Wenige Minuten vor seinem Tode hat der Lieutenant Miß Herbey und mir mit einer kaum noch zu verstehenden Stimme seinen Dank ausgesprochen.
»Mr. Kazallon, flüsterte er und ließ einen zerknitterten Brief aus seiner zitternden Hand gleiten, dieser Brief ... von meiner Mutter ..., ich habe keine Kräfte mehr ... der letzte, den ich erhielt ... sie schreibt mir: »Ich erwarte Dich, mein Kind, ich will Dich wiedersehen!« Nein, Mutter, Du wirst mich nicht mehr wiedersehen! Mr. ... diesen Brief ... legen sie ihn dahin, auf meine Lippen, da ...dahin, ihn küssend will ich sterben ... meine Mutter ... mein Gott! ...«
Ich habe den Brief aus Lieutenant Walter's schon erkalteter Hand genommen und ihn auf seine Lippen gelegt. Noch einen Augenblick schien sein Auge aufzuleuchten, und wir hörten ein schwaches Geräusch, wie von einem Kusse!
Er ist todt, der Lieutenant Walter! Gott sei seiner Seele gnädig!
XLI.
Am 8. Januar.
– Die ganze Nacht über bin ich neben dem todten Körper geblieben, und Miß Herbey hat wiederholt Gebete für sein Seelenheil verrichtet.
Bei Anbruch des Tages ist der Leichnam völlig erkaltet. Ich hatte Eile ... ja! Eile, ihn in's Meer zu werfen, und ersuchte Robert Kurtis, mir in diesem traurigen Geschäfte beizustehen. Nach Einhüllung in seine Kleidungsstücke werden wir ihn den Wellen übergeben, und ich hoffe, daß er bei seiner außerordentlichen Magerkeit sich nicht schwimmend erhalten wird.
Mit Tagesgrauen treffen wir, Robert Kurtis und ich, gewisse Vorsichtsmaßregeln, nicht gesehen zu werden, und entnehmen den Taschen des Lieutenants noch einige Gegenstände, welche dessen Mutter zugestellt werden sollen, wenn Einer von uns am Leben bleibt.
Eben als ich den Leichnam in die Kleidungsstücke bringen will, die ihm als Bahrtuch dienen sollen,kann ich eine Bewegung des Entsetzens nicht unterdrücken.

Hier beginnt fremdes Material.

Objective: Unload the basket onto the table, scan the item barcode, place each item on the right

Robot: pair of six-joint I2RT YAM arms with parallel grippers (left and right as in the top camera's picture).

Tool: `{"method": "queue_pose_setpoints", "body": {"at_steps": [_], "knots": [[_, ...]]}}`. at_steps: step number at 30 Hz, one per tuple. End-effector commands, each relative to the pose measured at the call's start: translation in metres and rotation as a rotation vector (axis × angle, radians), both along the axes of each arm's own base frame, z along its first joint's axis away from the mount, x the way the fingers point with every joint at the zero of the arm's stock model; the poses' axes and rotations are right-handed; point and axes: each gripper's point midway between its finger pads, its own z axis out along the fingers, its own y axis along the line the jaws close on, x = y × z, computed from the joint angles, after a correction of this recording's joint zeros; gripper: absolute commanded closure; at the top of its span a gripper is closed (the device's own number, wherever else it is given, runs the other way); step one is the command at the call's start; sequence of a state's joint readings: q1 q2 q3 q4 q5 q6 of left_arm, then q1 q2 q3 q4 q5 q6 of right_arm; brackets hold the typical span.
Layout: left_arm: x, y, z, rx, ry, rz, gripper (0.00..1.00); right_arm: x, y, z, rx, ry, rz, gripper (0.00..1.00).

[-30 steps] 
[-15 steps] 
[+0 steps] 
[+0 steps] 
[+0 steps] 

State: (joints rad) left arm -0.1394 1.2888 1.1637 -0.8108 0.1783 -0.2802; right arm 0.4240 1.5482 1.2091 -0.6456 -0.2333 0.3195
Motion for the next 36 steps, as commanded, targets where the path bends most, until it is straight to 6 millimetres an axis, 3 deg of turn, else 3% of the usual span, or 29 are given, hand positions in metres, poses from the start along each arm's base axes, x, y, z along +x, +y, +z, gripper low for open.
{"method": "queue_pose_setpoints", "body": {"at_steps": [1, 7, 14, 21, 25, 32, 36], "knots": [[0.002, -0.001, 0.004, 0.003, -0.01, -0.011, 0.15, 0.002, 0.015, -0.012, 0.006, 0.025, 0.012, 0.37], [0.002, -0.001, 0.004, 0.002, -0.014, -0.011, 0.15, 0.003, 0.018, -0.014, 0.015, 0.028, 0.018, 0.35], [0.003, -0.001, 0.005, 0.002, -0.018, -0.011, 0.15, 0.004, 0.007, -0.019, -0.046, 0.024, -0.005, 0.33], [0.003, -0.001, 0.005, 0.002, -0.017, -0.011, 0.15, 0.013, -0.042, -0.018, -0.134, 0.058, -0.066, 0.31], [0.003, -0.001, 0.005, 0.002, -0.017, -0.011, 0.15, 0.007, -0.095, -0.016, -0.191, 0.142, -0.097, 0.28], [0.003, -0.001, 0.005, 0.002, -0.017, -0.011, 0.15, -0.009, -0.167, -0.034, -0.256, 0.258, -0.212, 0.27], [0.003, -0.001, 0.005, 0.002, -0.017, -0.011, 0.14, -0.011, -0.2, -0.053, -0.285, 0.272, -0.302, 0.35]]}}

Der rechte Fuß fehlt, das Bein ist nur noch ein blutiger Stumpf!
Wer ist der Urheber dieser Schändung? Ich bin also doch wohl in der Nacht einmal der Ermüdung erlegen, und Jemand hat sich meinen Schlummer zu Nutzen gemacht, diesen Körper zu verstümmeln. Aber wer, wer hat das gethan?
Robert Kurtis sieht rings umher, und seine Augen sprühen Flammen. An Bord bemerkt man nichts Ungewöhnliches, nur einige Jammerlaute unterbrechen das Stillschweigen. Vielleicht belauert man uns! Eilen wir, die Ueberreste in's Meer zu bringen, um noch schrecklichere Auftritte zu vermeiden.
Nach einem kurzen Gebete des Kapitäns lassen wir den Leichnam in die Fluthen gleiten, in denen er sofort versinkt.
»Donnerwetter! Die Haifische werden gut gemästet!«
Wer sprach das? Ich drehe mich um. Es war der Neger Jynxtrop.
Der Bootsmann stand gleichfalls in meiner Nähe.
»Vermuthen Sie, sage ich zu ihm, daß jene Unglücklichen diesen Fuß ...
– Diesen Fuß ... ah, ja! erwidert mir der Hochbootsmann. Im Uebrigen war das ihr Recht.